Between 6am and 9.30am today about 40 people staged a protest outside the mill on Vaughan Rd.
Protesters said they had had enough of the noise coming from the mill and wanted the council to shut it down until the noise issues had been resolved.
Since Lumbercube opened in September, the council has received more than 1350 complaints, with a spike when the mill started a night shift in early March.
The council has had difficulties testing noise levels and has identified other sites in the industrial area that were contributing to noise complaints.
Eastside Residents Action Group spokeswoman Ros Morshead, who was at the protest, said the group held a meeting on Thursday night to discuss forming an incorporated society to help combat the noise and other issues they felt were affecting residents now and in the future.
She said the impromptu protest was successful and protesters got a lot of support from passing motorists.
"The meeting [on Thursday] went really well with about 100 people from the wider eastside community attending. It was a positive and constructive meeting."
She said a decision was made to form an incorporated society to bring the council's attention to a number of issues.
"People have expressed their concerns about the eastern arterial, zoning changes, traffic and noise, incrementally and collectively having an impact on their lives.
"This is all about fairness, transparency and accountability. People are really hurting out there and these decisions will affect us for a long time," she said.
Lynmore Ave resident Kathryn Bloor said she attended the protest with her husband as they had both had enough of the council's and Lumbercube's excuses.
"We came because they are keeping us awake at night with their constant thumping.
"There's been no real action by the council and we'd like to see them stop the mill's noise until they have the issues sorted. It's been going on long enough now."
Mrs Bloor said protesters would be back at the site at some stage if their concerns were not heard.
"We'll be back, we can't go away, we live here, and we can't just stop hearing the noise," she said.
Mrs Chadwick said she was aware of the group's plans and was told about the protest this morning.
"I've always been open to the group to come and meet with me. We are still building evidence of where the noise is coming from but we are also aware of the community interest and the increased levels of concern."
She said the council was not in a position to issue Lumbercube with an abatement notice at this stage.
"We want to see the results of testing over the weekend and I want to put down some time frames to get this resolved. It's not a simple thing to do, but I'm not going to sit on this for much longer," she said.
Lumbercube media spokesman Brent Devcich said the company acknowledged concerns expressed by residents and wanted to assure them the company was committed to doing whatever was practically possible to alleviate those concerns.
"We are undertaking an audit of work to date and will publish the first summary and report of work in progress on Thursday April 21.
"We have commissioned, and been working closely with, acoustic experts and council, who have identified that both Lumbercube and other businesses in the surrounding area do generate a level of noise that some residents find a nuisance.

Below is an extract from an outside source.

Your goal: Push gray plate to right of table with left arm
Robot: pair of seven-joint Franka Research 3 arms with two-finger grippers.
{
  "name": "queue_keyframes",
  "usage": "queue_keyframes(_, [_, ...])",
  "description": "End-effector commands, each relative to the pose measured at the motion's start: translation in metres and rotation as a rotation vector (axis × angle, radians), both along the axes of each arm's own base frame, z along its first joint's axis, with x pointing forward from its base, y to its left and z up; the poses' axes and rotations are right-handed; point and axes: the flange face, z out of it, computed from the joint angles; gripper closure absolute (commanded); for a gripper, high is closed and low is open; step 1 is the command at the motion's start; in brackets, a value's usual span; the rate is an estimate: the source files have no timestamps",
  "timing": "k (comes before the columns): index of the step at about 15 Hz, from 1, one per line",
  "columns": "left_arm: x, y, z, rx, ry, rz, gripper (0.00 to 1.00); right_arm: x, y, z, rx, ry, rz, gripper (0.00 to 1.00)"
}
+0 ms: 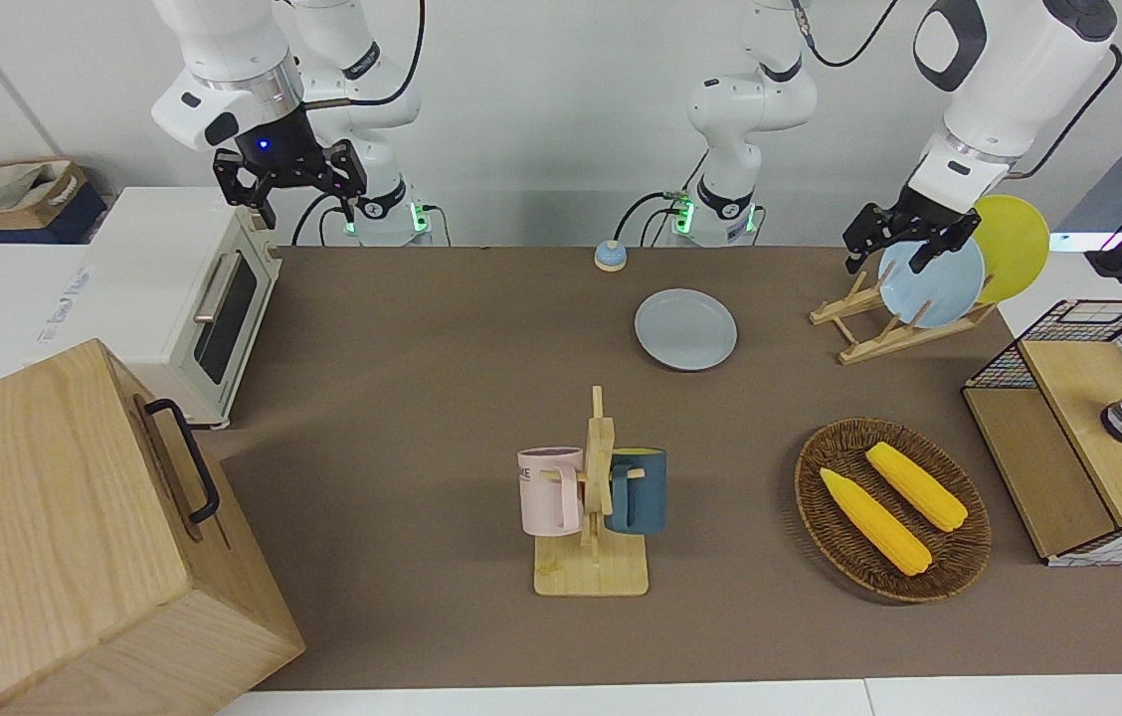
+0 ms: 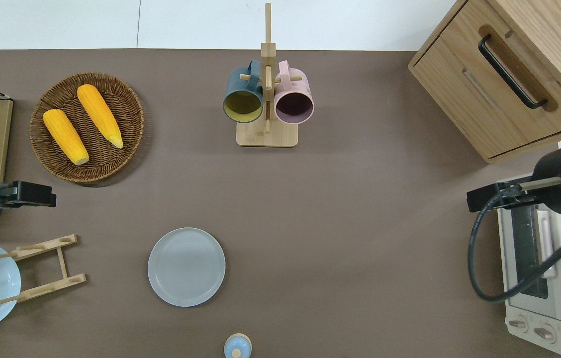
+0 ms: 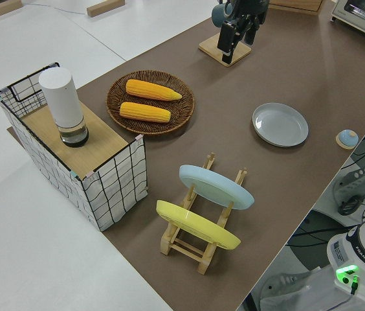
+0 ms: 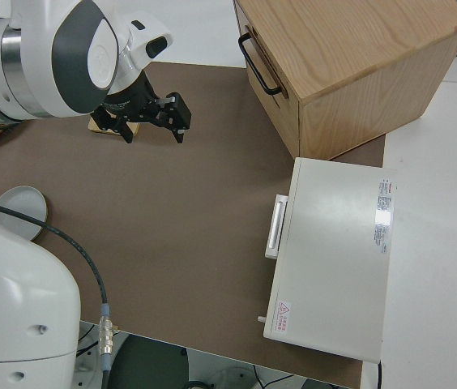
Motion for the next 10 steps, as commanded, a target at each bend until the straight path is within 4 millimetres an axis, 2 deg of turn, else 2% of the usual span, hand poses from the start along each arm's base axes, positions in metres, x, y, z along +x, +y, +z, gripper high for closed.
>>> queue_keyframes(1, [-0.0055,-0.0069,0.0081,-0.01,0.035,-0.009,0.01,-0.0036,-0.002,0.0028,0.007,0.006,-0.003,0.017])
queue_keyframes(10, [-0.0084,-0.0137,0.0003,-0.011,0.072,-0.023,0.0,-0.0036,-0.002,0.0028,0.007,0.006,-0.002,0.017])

"While we are operating in an industrial zone, we acknowledge our responsibility to do whatever we practically can to minimise our contribution to these noise levels.

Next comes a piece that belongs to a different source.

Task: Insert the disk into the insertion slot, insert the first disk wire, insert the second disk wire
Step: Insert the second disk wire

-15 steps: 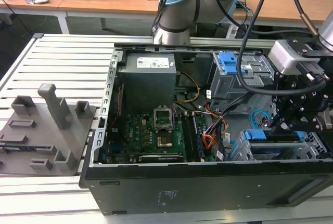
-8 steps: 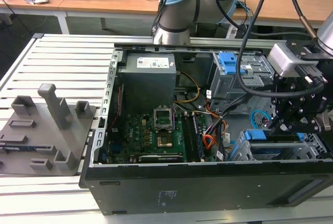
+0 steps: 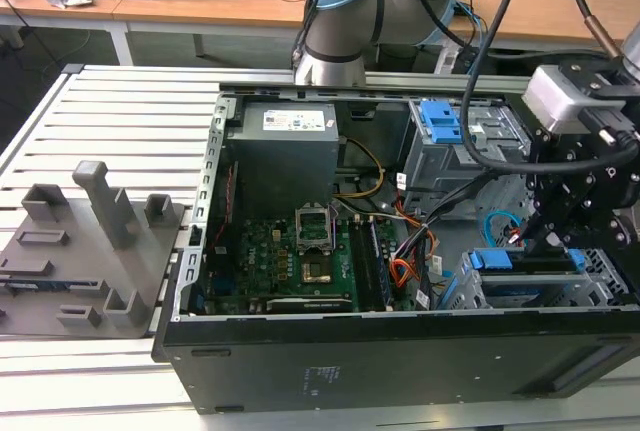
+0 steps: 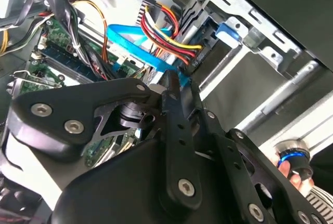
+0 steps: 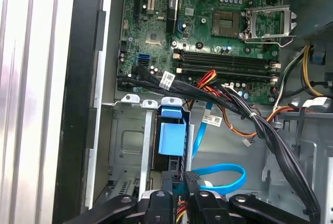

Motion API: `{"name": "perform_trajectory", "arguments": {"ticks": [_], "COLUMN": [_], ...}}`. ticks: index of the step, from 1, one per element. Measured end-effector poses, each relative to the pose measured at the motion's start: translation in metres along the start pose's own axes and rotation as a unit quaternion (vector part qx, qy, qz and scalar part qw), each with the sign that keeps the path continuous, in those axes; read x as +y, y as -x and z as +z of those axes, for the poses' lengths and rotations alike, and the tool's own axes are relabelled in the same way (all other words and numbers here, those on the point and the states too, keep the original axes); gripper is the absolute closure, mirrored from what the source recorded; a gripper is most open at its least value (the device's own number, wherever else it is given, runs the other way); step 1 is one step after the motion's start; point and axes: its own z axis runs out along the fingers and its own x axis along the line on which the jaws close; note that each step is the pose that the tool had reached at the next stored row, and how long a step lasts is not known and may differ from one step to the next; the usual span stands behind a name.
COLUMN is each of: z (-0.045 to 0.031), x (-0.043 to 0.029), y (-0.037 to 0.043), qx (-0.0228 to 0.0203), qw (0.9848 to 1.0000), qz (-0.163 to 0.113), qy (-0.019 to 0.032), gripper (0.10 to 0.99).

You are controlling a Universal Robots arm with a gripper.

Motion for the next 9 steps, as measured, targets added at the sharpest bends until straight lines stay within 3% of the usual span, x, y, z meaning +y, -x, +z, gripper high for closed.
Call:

"To date, under the guidance of acoustic experts, Lumbercube has invested in excess of $1.7 million in remedial capital to make significant changes to the processing plant.
"This work resulted in significant reductions to the noise emitting from our site. We are however continuing to work on further noise control measures, but note that this is an ongoing process that involves an extensive regime of testing, evaluation and potentially the design and manufacture of engineered solutions," Mr Devcich said.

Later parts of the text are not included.